Со временем здание ресторана «Яр» оказалось для института тесным. Был поднят вопрос о строительстве нового помещения рядом со студией им. Горького. Временно для института отвели левое крыло студии, но и оно было маловато. Ждали постройки нового здания.
Напомню, что середина тридцатых годов была тревожным временем. Начались процессы над изменниками и предателями родины. Первым сигналом было решение партсовещания по борьбе с буржуазной идеологией, состоявшегося в 1928 году. В тридцатые – ликвидация НЭПа, затем раскулачивание и процессы над изменниками родины. Следующий удар – передовица «Правды» об антипартийной группировке среди писателей. Начались аресты – кошмар 1937 года. Ночные обыски. Из наших друзей-кинематографистов взяли многих. Мы с Галей подготовили рюкзаки с самым необходимым в тюрьме. Ждали тревожного ночного звонка. Описать душевное состояние того времени невозможно. Это нужно пережить. Но Бог миловал! За нами не пришли. Вспоминается наш разговор с И. Эренбургом. Мы выступали на страницах «устного журнала» во дворце культуры «Динамо». Сидели за сценой в маленькой комнате, ожидая выхода. Эренбург сказал: «Подождите, еще объявят борьбу с космополитами». Это предсказание оправдалось в «сороковые роковые» после решения ЦК КПСС по идеологическим вопросам. Начались публичные покаяния в Доме кино (С. Эйзенштейн, С. Юткевич, М. Ромм и другие). Мне тоже пришлось «покаяться», но во ВГИКе с беспартийного строго не спросишь! А вот Н.А. Лебедев был изгнан из института. Позднее его вернули, но это был уже не тот энтузиаст, что прежде…
<…>
Война грянула неожиданно. Все были уверены, что после подписания договора войны не будет. И вот в июне 1941 года по радио объявили о нападении Германии. Все неожиданно изменилось. Какой там курорт! Началась мобилизация. Все, кто не подлежал призыву, шли в народное ополчение. Помню, как во ВГИКе педагоги и сотрудники, мужчины разных возрастов, собрались напротив скульптуры Мухиной. Вызывали по списку. Дошли до фамилии Иезуитов.

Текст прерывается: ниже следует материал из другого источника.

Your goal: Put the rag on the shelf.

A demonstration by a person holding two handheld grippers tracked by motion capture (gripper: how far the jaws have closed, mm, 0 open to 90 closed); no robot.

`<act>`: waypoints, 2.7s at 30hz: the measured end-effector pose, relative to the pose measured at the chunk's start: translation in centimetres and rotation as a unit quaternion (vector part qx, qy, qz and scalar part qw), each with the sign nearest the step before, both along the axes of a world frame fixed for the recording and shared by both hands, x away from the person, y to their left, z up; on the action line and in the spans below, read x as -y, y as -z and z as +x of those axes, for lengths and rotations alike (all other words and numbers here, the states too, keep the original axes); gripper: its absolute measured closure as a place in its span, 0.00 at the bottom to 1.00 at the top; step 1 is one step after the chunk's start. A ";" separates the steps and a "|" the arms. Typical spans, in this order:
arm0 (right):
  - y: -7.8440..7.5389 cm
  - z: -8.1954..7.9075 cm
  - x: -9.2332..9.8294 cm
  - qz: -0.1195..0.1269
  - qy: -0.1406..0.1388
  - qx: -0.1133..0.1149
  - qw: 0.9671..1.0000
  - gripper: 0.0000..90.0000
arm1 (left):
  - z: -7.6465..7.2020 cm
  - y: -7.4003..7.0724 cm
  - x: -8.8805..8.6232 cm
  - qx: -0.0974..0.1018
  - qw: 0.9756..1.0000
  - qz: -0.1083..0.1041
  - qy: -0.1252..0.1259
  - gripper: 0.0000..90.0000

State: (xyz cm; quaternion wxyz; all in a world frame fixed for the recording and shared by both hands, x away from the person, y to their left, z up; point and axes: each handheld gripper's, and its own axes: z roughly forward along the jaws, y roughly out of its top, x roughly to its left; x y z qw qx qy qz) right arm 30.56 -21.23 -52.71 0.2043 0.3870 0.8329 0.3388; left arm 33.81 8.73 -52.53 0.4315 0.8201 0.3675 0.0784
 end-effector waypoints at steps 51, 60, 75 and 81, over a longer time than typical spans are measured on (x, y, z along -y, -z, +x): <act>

Он был профессором, читал курс истории отечественного кино. Его вызвали дважды. Никто не откликнулся. Назвали мою, я откликнулся, и вдруг почти бегом появился Николай Михайлович. Он был уже солидного возраста, поэтому задыхался. Подошел к тому, кто читал список, и стал извиняться за опоздание, оправдываясь, говорил: «Вы знаете, я старался дописать последнюю главу книги. Неизвестно, вернусь ли я, а книга нужная». Он оказался прав: книга осталась, а он погиб.
Через два дня мы все от института собрались на площади у Рижского вокзала и пошли маршем по Волоколамскому шоссе.
Конечно, ходить в строю мы не привыкли. Многие натерли кровавые мозоли, ждали привала. Я перевязывал коллегам ноги, это я умел. Дошли до Фирсановки. Здесь расположились в палатках на ночь. Под утро неожиданно появилась Галя с повесткой из военкомата, оказывается, я как забронированный специалист находился на учете, и военкомат отозвал меня.
До сих пор благодарю Бога и Галю. Только они избавили меня от верной гибели. Из тех, кто ушел в ополчение от ВГИКа, почти никто не вернулся. В Москве я явился в военкомат, мне сказали, что я направляюсь в распоряжение Главного управления кинематографии. Оказалось, что директор ВГИКа Д.В. Файнштейн уже на фронте (он имел чин полковника), а институт нужно эвакуировать. Когда и куда – сообщат. Я должен ждать. «Мосфильм», где работала Галя, уже получил распоряжение об эвакуации в Ташкент. Я ждал извещения и волновался, куда же направят ВГИК?